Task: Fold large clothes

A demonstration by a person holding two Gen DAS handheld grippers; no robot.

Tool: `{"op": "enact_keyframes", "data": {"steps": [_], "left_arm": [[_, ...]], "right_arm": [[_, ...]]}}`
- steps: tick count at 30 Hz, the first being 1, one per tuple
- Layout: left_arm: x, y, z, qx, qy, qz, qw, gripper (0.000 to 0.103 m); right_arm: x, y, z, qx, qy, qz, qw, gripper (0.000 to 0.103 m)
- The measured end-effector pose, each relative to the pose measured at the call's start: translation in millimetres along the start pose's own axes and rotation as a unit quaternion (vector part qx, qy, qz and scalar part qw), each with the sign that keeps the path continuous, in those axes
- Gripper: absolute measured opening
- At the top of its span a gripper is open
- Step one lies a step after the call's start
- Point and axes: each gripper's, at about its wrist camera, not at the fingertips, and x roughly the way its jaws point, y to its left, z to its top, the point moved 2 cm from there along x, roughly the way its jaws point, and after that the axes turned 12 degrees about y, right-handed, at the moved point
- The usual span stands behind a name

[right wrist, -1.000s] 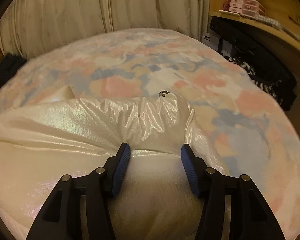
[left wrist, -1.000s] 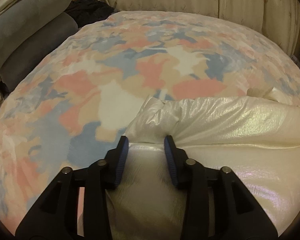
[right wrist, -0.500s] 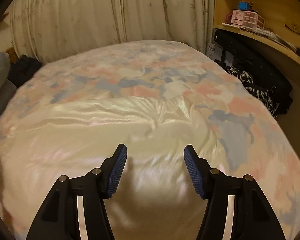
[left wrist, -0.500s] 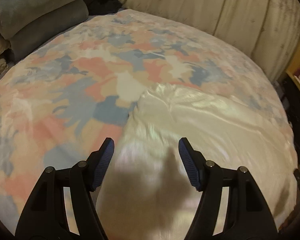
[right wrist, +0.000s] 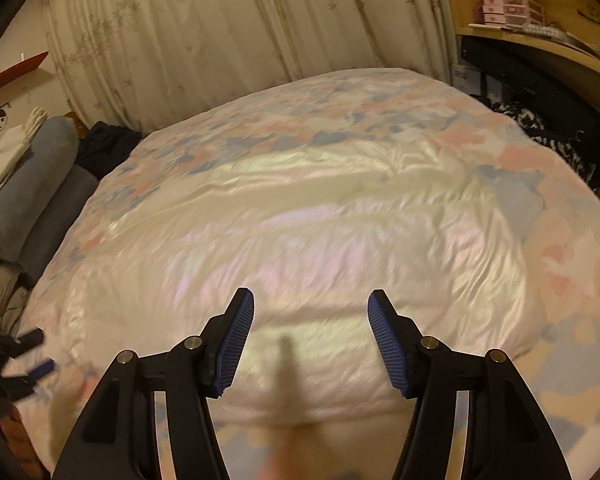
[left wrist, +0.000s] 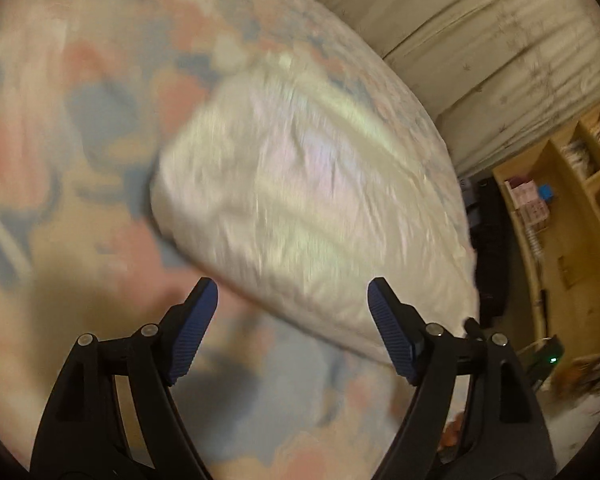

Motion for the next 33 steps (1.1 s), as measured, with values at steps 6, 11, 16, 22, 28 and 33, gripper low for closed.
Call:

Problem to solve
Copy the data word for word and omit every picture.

Answer section
Task: Fold large clothes

A demonstration by a person holding two Gen DAS handheld grippers; no robot.

Tool: `{"op": "enact_keyframes", "data": {"steps": [_], "left_arm": [[_, ...]], "right_arm": [[_, ...]]}}`
- steps: tick count at 30 Hz, the first being 1, one per tuple
- Layout: left_arm: x, y, z, qx, qy, qz, qw, gripper (0.000 to 0.103 m); right_arm: x, y, z, qx, qy, qz, qw, gripper (0.000 to 0.103 m)
- The measured end-effector pose, each relative to the pose measured at the call's start: translation in millimetres along the start pose's own axes and rotation as a unit quaternion (vector part qx, qy, qz and scalar part qw), each with the sign that keeps the path continuous, in those axes
- Gripper: absolute measured opening
- At the top of its span a gripper is open
- Step one lies a step after the call's start
- Point and axes: each gripper's, at about its wrist camera, not at the fingertips, and x roughly the way its jaws point, y to its left, z to its top, the point moved 2 cm from there along x, roughly the way its jaws point, and after that the axes turned 12 degrees about y, right-handed, at the moved point
- The usual span stands behind a name

[right wrist, -1.000s] 
[left wrist, -1.000s] 
[right wrist, -0.500s] 
[left wrist, -0.500s] 
[right wrist, +0.000s] 
[left wrist, +0.000s] 

Motion for the next 33 steps (1.1 s), as measured, with values at steps 6, 11, 16, 22, 28 and 33, gripper low for closed.
Call:

There is nothing else to the answer.